If you have some glue residue left on your shirt, lay a sheet of paper on the vinyl, press and warm peel. The glue will stick to the paper. Don't cold peel the paper, the paper will stick to the shirt!


A second case was when the curly serif of a letter had been folded under on a second press. The heat gun softened up the glue, allowing me to use the point of the weeder to unfold the letter and lay it back in place for a re-press.

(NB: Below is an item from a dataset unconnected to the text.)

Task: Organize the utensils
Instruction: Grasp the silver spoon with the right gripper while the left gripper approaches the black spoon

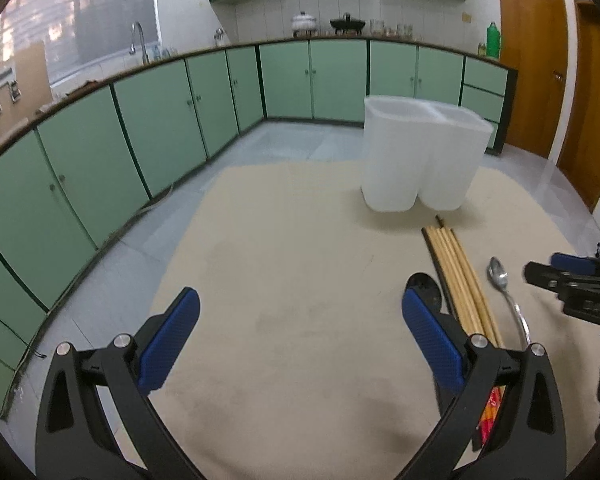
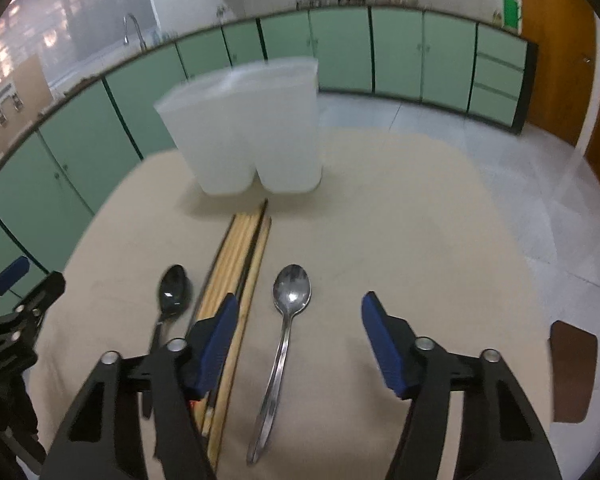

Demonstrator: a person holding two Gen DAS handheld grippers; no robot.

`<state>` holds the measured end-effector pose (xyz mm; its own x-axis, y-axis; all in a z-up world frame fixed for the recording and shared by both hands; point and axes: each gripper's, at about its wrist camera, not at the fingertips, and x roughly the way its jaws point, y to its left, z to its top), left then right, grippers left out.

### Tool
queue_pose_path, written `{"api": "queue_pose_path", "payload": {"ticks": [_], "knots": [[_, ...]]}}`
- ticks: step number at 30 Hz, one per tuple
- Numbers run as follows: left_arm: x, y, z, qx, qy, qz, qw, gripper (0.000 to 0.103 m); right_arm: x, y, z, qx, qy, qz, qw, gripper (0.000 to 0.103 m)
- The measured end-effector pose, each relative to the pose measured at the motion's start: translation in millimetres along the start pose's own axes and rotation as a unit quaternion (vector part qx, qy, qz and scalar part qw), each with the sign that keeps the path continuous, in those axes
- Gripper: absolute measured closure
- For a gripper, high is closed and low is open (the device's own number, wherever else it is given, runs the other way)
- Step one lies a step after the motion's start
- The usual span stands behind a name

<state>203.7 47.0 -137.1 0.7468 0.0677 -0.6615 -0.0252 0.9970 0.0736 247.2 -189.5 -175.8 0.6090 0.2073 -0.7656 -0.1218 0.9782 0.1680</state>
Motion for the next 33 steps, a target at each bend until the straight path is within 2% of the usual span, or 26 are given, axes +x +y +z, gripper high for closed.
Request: {"api": "queue_pose_path", "payload": {"ticks": [4, 8, 10, 11, 17, 23, 33], "knots": [[15, -4, -1, -0.001, 0.012, -0.008, 0.9999, 0.005, 23, 1, -1, 0.001, 0.023, 0.010, 1.000, 0.052], [27, -8, -1, 0.000, 0.024, -0.022, 0.9995, 0.005, 36, 5, -4, -0.003, 0.043, 0.013, 0.999, 0.062], [30, -12, -1, -0.001, 0.029, -0.030, 0.9991, 0.005, 36, 7, -6, -0.009, 0.038, 0.005, 0.999, 0.067], [32, -14, -1, 0.000, 0.032, -0.036, 0.9988, 0.005, 36, 8, -6, -0.012, 0.038, 0.003, 0.999, 0.074], [41, -38, 1, 0.020, 0.042, -0.070, 0.9965, 0.005, 33, 5, -10, -0.019, 0.033, 0.006, 0.999, 0.075], [59, -61, 8, 0.029, 0.052, -0.081, 0.9949, 0.005, 31, -6, -6, -0.003, 0.030, 0.003, 1.000, 0.075], [92, -73, 8, 0.026, 0.091, -0.063, 0.9935, 0.005, 34, -2, -9, -0.011, 0.021, 0.005, 1.000, 0.075]]}}
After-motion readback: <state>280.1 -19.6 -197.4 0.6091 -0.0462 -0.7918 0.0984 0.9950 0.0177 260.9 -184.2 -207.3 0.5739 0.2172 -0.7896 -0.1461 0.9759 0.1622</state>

Do you have any examples of "heat gun to the rescue"? Post them here.


----------



## COEDS (Oct 4, 2006)

Thanks for the tip John. I appprreciate it alot. ....JB


----------



## KILLER (Dec 15, 2006)

goood tip ..... thks


----------



## Rodney (Nov 3, 2004)

Where do you buy your heat gun?


----------



## mystysue (Aug 27, 2006)

harbor freight has heat guns.. that is where i got mine..
They also come in very handy removing sign vinyl.. .. but remember they do get very very hot..


----------



## John S (Sep 9, 2006)

Rodney said:


> Where do you buy your heat gun?


I almost got one from Northern Tools, but I was in Lowes one day and saw a Wagner digital heat gun that had 12 temp settings and a cool down feature.
Look in the paint section. I think it was only $29? 

I was in the process of stripping the vinyl of a huge trailer at the time and wanted the finer control.

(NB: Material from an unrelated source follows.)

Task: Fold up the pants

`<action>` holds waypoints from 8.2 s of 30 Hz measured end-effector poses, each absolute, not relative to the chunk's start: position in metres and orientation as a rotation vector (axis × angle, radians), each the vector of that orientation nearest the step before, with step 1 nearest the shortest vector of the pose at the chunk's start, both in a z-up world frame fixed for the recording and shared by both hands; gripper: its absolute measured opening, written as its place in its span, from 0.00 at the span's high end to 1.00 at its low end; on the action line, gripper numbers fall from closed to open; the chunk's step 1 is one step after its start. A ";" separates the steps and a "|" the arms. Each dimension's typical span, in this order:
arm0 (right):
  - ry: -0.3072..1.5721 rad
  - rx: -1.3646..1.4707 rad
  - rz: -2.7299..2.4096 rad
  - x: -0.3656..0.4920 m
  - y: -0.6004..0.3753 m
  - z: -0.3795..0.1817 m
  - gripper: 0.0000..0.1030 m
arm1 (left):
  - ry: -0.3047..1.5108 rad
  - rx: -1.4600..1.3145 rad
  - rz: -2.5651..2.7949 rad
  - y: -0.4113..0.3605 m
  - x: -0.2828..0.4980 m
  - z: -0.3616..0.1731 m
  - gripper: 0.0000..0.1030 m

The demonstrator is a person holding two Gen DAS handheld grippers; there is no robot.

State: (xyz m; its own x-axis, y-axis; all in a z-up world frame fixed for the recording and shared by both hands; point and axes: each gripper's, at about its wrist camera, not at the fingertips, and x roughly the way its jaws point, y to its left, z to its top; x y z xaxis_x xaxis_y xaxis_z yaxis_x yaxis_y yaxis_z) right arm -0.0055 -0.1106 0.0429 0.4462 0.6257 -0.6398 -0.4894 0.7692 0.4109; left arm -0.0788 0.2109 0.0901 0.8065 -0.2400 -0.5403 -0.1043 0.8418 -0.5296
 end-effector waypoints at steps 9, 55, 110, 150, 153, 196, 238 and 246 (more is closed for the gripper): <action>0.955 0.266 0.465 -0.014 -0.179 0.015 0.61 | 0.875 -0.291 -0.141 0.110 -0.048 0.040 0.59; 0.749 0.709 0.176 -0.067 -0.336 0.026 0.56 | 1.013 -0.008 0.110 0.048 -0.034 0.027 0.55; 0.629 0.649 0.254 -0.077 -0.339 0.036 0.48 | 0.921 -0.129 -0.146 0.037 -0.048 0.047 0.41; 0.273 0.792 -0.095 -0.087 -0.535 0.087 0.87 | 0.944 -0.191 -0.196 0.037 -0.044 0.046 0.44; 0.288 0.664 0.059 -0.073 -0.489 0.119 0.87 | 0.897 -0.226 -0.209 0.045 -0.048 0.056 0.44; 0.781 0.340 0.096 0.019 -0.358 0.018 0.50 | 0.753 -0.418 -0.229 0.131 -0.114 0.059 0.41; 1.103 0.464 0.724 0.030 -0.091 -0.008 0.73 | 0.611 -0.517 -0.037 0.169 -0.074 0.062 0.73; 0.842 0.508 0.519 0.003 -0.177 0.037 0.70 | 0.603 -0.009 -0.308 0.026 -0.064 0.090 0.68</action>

The model number is HT3500, I see it's not on Lowes' website


----------



## Moo Spot Prints (Jul 16, 2006)

I picked up a heat gun at Harbor Freight for $12. Haven't used it yet -- I found that by hovering the upper platen an inch or so off of the shirt I can get the same effect. I've had some screw ups with vinyl as well.


----------



## CoolTech (Feb 3, 2007)

Rodney said:


> Where do you buy your heat gun?


If I remember correctly, you have ordered from Uline before.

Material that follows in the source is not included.